Васька обернулся и выкатил на него красные глаза:

— А тебе чего надо?! Канай отсюда!

— Ты это... зачем женщину обижаешь?

— Твое какое дело? Учу, чтобы не блядовала... Может, ты тоже ее трахал? Так я тебе щас..

— Попробуй, — тихо ответил Сергеев и поставил ведро.

Васькина жена, всхлипывая, пыталась их остановить, но было поздно... Сергеев с таким упоением, так отчаянно махал руками, что совершенно ошеломил здорового Матюху. Минуты через три бойцы выдохлись.

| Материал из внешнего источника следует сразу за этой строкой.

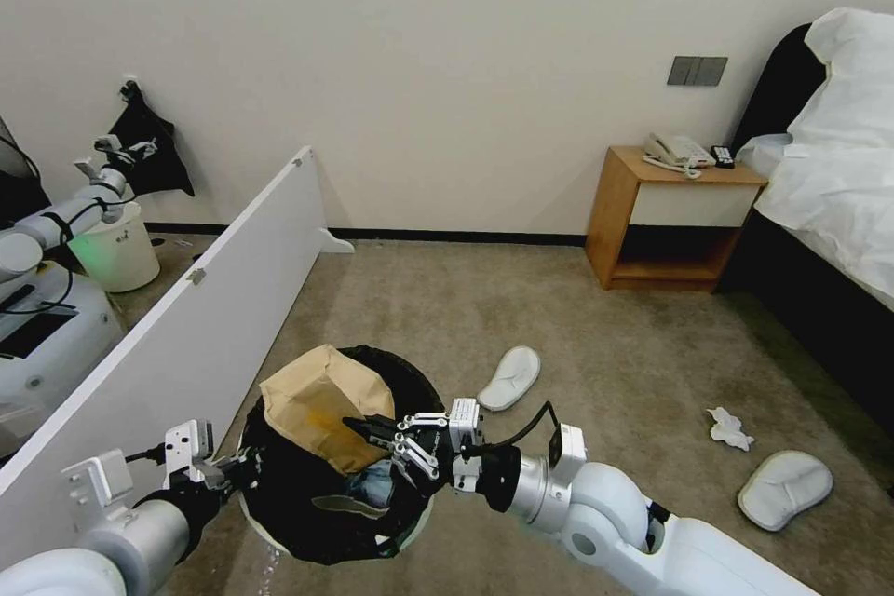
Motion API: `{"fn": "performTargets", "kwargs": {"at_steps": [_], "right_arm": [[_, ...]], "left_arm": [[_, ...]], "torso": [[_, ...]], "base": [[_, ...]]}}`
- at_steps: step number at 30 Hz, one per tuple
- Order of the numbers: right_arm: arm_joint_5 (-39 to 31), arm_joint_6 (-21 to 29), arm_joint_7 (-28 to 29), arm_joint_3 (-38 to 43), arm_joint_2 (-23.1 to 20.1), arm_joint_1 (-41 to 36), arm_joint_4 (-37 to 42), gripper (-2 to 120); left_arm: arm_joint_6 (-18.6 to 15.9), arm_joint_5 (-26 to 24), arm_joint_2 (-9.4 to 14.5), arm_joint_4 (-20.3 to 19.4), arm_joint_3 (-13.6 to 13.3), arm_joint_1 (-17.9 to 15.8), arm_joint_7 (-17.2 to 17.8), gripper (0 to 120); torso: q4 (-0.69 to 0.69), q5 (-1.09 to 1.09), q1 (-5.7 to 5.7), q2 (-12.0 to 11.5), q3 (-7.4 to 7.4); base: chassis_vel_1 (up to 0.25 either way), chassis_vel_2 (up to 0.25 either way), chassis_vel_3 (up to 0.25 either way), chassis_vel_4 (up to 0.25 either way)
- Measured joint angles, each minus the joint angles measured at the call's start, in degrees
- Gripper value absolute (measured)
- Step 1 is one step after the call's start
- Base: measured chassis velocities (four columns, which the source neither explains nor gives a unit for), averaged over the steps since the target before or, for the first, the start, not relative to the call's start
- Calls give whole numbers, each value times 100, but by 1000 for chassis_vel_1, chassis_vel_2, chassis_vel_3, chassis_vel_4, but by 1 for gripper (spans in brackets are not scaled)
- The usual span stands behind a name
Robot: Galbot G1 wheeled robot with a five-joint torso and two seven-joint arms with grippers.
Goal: Pick up the trash bin, then pick up the garbage from the floor and place it into the trash bin.
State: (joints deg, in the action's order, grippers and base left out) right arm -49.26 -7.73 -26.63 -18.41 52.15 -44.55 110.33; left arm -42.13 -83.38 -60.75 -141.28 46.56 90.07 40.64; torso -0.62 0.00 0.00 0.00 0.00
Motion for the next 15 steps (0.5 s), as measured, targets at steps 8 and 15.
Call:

— Хорош, Сергеев... Ты мне зуб выбил.,. — прохрипел Васька и полез пальцами в окровавленный рот. — Тьфу!

Оба тяжело дышали. Васька переступил, и под ногой его что-то хрустнуло; он, сопя, нагнулся. Это были сергеевские часы.

— «Сейка», бля... — сокрушенно прочитал Матюха и протянул часы Сергееву.